Tech

Welcome to Great Smushing


Day 632: When My mother-in-law shouted my daughter’s name three times, I ran from a Zoom meeting in the dining room and quickly realized that my 12-month-old might be dying. Her breathing was weak, her body was limp, and her eyes were rolled to the back of her head. “Or call 911!” That was the loudest I yelled in the six months since we lived in my husband’s house. Holding her under my arm, my mind exploded in a dozen directions: Keep her alive. Also, Does she have Covid? Also, an image from season six of Sopranosone of the 4 billion programs we’ve started as of March 2020: Does she look? like Christopher Moltisanti did after his Escalade rolled down the hill? And after that, Damn, am I still in a meeting? Are my camera and microphone still on?

When my daughter needed me most to be her father, I was everywhere and everywhere, everyone and no one.

Two years after this pandemic, we’re having trouble with what my confused brain can only come up with called The Great Smushing. This non-peer-reviewed term refers to the collapse and leveling of our personalities, responsibilities, and selves, fueled by the frictionless Everything Device and greatly accelerated by Covid. Our identities and roles as parents, children, friends, colleagues, lovers, carers, etc. have been reduced to a single being. Many of us still huddled and fidgeted in the same room, Ignoring, Zooming in, emailing, betting, dating, trolling, therapy, grieving, giggling, sobbing, screaming with strangers, and identified with an immobile 200,000 ton container ship, all on the same small screen day in and day out, with fewer places in the outside world where we can safely reach out, seek, challenge, lose ourselves or be whatever who at a time. In my experience, symptoms of hot flashes include confusion, disorganization, despair, and inertia. All jobs and all playing on the screen all day makes Jack a dull boy.

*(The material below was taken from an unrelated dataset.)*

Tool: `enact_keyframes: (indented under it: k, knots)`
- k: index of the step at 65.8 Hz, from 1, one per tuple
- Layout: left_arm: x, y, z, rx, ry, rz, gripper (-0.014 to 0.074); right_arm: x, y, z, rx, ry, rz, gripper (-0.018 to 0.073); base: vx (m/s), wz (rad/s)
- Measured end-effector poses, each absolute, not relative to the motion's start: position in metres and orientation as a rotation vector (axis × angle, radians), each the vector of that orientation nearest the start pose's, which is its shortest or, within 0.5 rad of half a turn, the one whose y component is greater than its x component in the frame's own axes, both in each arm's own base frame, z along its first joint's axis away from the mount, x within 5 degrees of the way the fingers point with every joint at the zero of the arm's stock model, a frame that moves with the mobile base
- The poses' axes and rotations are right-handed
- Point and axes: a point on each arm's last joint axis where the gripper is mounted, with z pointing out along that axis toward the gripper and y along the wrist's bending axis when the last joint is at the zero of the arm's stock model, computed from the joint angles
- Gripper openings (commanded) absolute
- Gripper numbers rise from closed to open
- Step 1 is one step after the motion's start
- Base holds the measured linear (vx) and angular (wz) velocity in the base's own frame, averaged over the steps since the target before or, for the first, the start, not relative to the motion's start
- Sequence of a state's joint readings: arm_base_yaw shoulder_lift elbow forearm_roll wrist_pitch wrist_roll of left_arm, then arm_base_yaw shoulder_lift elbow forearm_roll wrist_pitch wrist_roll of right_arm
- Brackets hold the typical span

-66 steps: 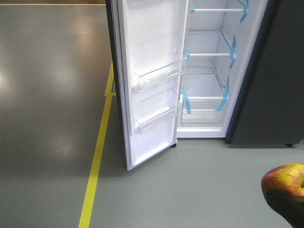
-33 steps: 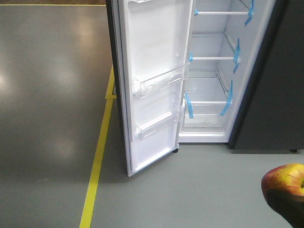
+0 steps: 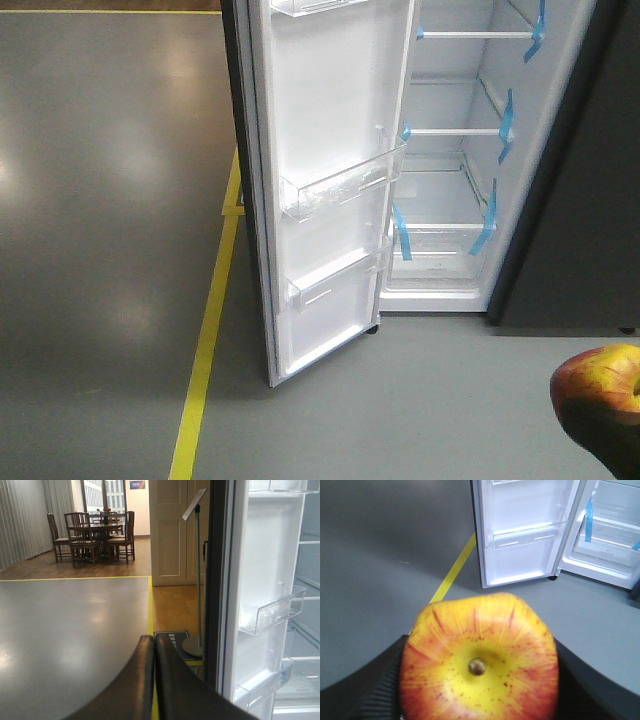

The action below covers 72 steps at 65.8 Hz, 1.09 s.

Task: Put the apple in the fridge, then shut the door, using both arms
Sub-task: 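Approach the refrigerator opening, keeping the apple in the right gripper, then move closer to the refrigerator shelves with the held apple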

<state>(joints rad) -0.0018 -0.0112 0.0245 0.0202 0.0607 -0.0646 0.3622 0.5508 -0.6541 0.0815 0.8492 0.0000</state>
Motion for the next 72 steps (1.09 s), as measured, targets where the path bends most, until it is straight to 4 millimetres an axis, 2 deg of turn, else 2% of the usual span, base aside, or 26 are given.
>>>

Fortunately, the 911 operator did not appear to experience any side effects and acted with authority. She suggested that I turn the baby upside down. As soon as I did, her eyes met mine in horror again, and she began to cry. A minute later, my wife and I got into the ambulance to find out what just happened, and if it could happen again. As my dazed baby lay on the stretcher, my mind reeled with scattered, embarrassing, hazy thoughts: Will she be fine? How did I fail her so completely? Is there Wi-Fi in the ER?

“You have one “Mark Zuckerberg, 25, told famous journalist David Kirkpatrick in 2009.” The days when you have a different image to friends or colleagues at work and to other people you know will probably end pretty quickly. ” And then his ethics speaker: “Having two identities for yourself is an example of a lack of integrity.” Stick to your Oculus blind people and ignore the fact that there may have been a time when Facebook (now Meta) showed multiple identities or one lack of integrity. Zuckerberg’s prophecy has been thoroughly fulfilled.

Smusing started long before 2009 – it probably started with the advent of personal computers and being able to open multiple windows at the same time – but during the 2010s our lives became immeasurable. trouble. The percentage of Americans who own a smartphone has increased from about 35% to 85% in the decade. The percentage of our lives that we compress into our smartphones has increased by the same rate. The average American adult now spends more than 9 hours a day sitting in front of a screen, with more than half of our waking lives focused on an Apple, Google or Microsoft device.